“Going Rogue,” the title of Sarah Palin’s erratic new memoir, comes from a phrase used by a disgruntled McCain aide to describe her going off-message during the campaign: among other things, for breaking with the campaign over its media strategy, its decision to pull out of Michigan and for speaking out about reports that the Republican Party had spent more than $150,000 on fancy designer duds for her and her family. In fact, the most sustained and vehement barbs in this book are directed not at Democrats or liberals or the press, but at the McCain campaign. The very campaign that plucked her out of Alaska, anointed her the G.O.P.’s vice presidential nominee and made her one of the most talked about women on the planet — someone who could command a reported $5 million for writing this book.
In what reads like payback for McCain aides’ disparaging comments about her in the wake of the ticket’s loss to Barack Obama, Ms. Palin depicts the McCain campaign as overscripted, defeatist, disorganized and dunder-headed — slow to shift focus from the Iraq war to the cratering economy , insufficiently tough on Mr. Obama and contradictory in its media strategy.
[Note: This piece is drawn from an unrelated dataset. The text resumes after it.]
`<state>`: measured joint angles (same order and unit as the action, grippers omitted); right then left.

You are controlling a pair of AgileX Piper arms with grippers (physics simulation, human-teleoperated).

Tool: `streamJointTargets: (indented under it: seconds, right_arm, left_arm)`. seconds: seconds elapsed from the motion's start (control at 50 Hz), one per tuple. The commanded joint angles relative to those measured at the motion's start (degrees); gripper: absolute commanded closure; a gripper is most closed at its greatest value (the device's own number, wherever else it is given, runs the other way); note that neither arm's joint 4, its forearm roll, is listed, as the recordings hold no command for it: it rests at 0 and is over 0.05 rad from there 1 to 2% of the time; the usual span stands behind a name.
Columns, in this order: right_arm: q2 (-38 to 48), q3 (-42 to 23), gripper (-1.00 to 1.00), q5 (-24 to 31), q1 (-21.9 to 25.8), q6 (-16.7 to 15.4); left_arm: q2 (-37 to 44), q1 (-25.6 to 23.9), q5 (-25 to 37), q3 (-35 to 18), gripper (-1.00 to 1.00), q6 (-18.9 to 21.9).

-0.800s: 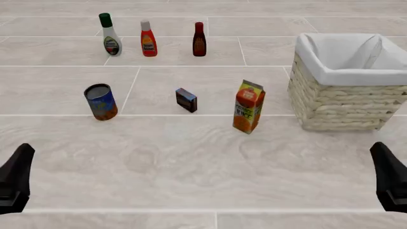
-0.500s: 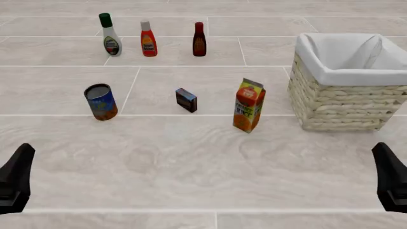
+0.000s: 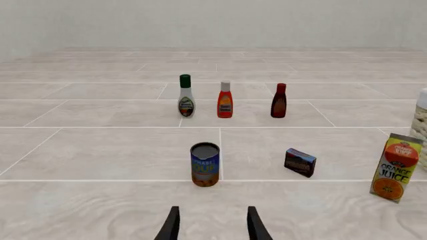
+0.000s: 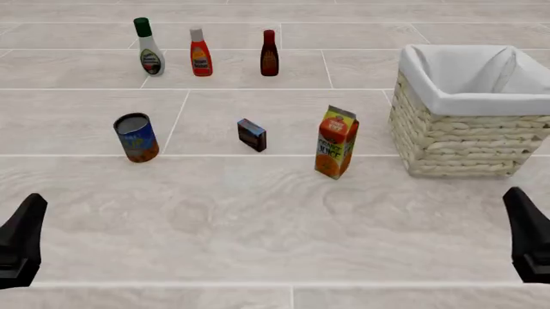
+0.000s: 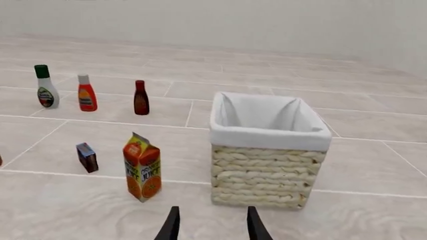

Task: Pick the chocolate pudding and place it in the basket.

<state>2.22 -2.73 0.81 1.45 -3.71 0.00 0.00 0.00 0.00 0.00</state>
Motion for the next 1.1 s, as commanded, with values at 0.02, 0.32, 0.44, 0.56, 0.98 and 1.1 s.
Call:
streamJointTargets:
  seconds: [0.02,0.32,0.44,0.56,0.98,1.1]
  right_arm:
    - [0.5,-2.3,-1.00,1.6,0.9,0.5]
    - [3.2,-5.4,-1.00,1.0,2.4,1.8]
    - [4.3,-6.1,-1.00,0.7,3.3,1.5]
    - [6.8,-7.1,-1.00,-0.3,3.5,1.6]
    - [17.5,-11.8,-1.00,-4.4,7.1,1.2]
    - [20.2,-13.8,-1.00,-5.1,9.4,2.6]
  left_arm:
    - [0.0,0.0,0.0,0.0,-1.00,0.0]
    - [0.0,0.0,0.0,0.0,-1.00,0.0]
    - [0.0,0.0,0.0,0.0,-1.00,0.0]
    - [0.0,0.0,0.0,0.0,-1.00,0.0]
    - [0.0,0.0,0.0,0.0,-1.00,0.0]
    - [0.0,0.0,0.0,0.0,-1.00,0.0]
She also claims that the campaign billed her nearly $50,000 for “having been vetted.” The vetting, which was widely criticized in the press as being cursory and rushed, was, she insists, “thorough” : they knew “exactly what they’re getting.”
Some of Ms. Palin’s loudest complaints in this volume are directed at the McCain campaign’s chief strategist Steve Schmidt, who, ironically enough, was one of the aides to most forcefully make the case for putting her on the ticket in the first place, arguing to his boss, as Dan Balz and Haynes Johnson reported in their recent book “The Battle for America,” that she would shake up the race and help him get his “reform mojo back,” Robert Draper reported in the New York Times magazine that neither Mr. Schmidt nor Mr. McCain’s campaign manager Rick Davis apparently saw Ms. Palin’s “lack of familiarity with major national or international issues as a serious liability,” and that Mr. McCain, a former Navy pilot, saw the idea of upending the chessboard as a maverick-y kind of move.
All in all, Ms. Palin emerges from "Going Rogue" as an eager player in the blame game, thoroughly ungrateful toward the McCain campaign for putting her on the national stage. As for the McCain campaign, it often feels like a desperate and cynical operation, willing to make a risky Hail Mary pass in order to try to score a tactical win, instead of making a considered judgment as to who might be genuinely qualified to sit a heartbeat away from the Oval Office.